About 80% of all skin cancers are basal cell carcinoma, 16% squamous cell carcinoma and 4% malignant melanoma [2]. In contrast, squamous cell carcinoma is the most frequent in burn scar neoplasm accounting for 71% of all skin cancers, basal cell type account for 12% and melanoma 6% [2]. Overall, Marjolin ulcer accounts for about 2-3% of all skin cancers. In Nigeria however, the frequency is as high as 30% and unlike other parts of the world, the predisposing lesion has not been predominantly flame burns [8]. The average age of presentation is 50 years, and the median latency period is from 20 to 35 years. They are typically found in the lower extremities 43.7%, upper extremity 22.4%, trunk 11.5%, head and neck 22.4%. Relapse rate is 58% and survival rate 52%, 34%, 33%, at 5 years, 10 years, and 20 years respectively [8]. To best of our knowledge, this will be the second case of peripheral nerve sheath tumor reported from a Marjolin’s ulcer and the first from Africa. The first report was from a 57 year old woman who was managed by surgical excision alone on account of histologic margins. She subsequently developed local recurrences twice that necessitated re-excision. During the last recurrence she was found to have a pulmonary metastasis and received a course of epirubicin. The patient died 3 years after the initial diagnosis [4]. In view of this finding in the literature, our patient was offered post-operative radiotherapy and chemotherapy inspite of the clear histologic margins at surgery. He has been free of recurrence after ten years.
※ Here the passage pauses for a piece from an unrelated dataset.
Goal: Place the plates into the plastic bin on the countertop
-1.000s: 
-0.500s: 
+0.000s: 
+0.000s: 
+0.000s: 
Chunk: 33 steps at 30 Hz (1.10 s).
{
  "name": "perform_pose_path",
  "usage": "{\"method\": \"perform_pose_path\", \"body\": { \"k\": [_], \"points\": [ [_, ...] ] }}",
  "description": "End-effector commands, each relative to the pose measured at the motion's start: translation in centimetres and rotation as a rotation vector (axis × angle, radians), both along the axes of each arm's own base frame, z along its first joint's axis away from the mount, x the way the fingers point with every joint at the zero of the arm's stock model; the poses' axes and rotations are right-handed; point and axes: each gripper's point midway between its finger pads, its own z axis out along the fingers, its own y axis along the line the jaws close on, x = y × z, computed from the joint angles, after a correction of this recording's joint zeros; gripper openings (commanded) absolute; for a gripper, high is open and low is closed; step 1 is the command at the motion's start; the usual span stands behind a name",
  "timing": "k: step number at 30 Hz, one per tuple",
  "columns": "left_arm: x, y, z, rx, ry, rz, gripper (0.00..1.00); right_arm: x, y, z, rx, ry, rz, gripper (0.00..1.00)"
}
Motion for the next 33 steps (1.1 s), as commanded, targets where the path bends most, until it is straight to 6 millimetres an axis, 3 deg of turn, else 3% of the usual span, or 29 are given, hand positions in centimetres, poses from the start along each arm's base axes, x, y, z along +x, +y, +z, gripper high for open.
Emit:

Evidence has shown that the pathology of scar neoplasm differs from that of regular skin cancers. It is accepted that Marjolin’s ulcers arise following chronic irritation of scars with the scar tissue, providing an immunologically privileged site. Various hypotheses have been proposed regarding the pathogenesis of malignant transformation. These are inflammation and irritation from trauma precipitating malignant transformation. Exposure to chemicals may act as co-carcinogenic agents.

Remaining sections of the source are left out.